──────── Records for processing

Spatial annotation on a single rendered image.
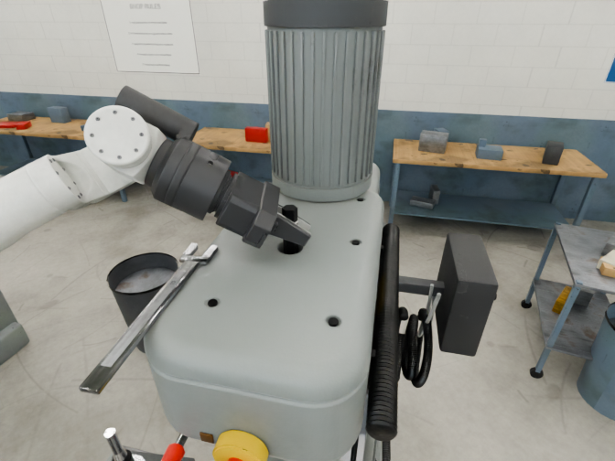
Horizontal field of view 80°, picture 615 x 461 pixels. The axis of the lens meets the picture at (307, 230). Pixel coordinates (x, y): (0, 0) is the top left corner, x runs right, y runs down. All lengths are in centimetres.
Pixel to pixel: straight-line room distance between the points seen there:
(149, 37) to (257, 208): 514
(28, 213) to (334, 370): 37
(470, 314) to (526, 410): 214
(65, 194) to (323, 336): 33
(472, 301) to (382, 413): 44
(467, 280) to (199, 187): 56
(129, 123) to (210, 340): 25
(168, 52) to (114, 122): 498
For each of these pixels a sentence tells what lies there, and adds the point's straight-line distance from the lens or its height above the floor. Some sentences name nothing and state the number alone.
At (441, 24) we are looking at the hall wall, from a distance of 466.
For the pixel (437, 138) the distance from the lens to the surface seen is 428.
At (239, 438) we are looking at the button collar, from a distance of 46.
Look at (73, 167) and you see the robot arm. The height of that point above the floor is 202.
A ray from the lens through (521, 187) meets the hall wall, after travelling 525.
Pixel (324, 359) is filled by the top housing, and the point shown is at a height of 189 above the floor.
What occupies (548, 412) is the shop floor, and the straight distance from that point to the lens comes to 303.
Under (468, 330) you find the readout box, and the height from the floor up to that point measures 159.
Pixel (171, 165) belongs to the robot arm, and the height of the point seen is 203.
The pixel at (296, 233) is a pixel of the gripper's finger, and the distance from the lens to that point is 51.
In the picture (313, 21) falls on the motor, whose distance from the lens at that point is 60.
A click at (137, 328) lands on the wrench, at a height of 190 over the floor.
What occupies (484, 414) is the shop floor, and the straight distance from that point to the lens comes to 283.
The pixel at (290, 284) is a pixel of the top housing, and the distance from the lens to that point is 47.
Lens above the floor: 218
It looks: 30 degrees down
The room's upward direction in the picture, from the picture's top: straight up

────────────────
──────── Records for processing

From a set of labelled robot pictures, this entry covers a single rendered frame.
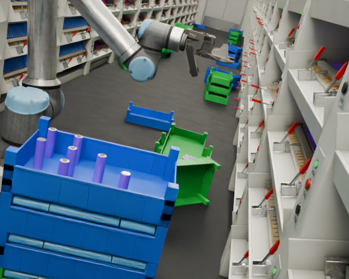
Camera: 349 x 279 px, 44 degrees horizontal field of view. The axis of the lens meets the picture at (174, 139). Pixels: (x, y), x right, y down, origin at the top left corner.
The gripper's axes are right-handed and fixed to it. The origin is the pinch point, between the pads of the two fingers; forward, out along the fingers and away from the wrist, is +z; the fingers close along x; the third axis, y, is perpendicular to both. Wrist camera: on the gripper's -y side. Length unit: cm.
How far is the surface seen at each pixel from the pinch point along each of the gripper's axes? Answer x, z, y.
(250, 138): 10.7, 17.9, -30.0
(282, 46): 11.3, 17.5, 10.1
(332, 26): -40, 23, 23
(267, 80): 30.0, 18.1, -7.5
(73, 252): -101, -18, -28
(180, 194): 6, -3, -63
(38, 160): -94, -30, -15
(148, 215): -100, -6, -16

────────────────

• [Assigned task]: Copy each line containing the word "shop" from the data.

• [Answer area]:
What occupies (548, 412) is the shop floor, and the straight distance from that point to the lens comes to 303.
What occupies (484, 414) is the shop floor, and the straight distance from that point to the lens comes to 283.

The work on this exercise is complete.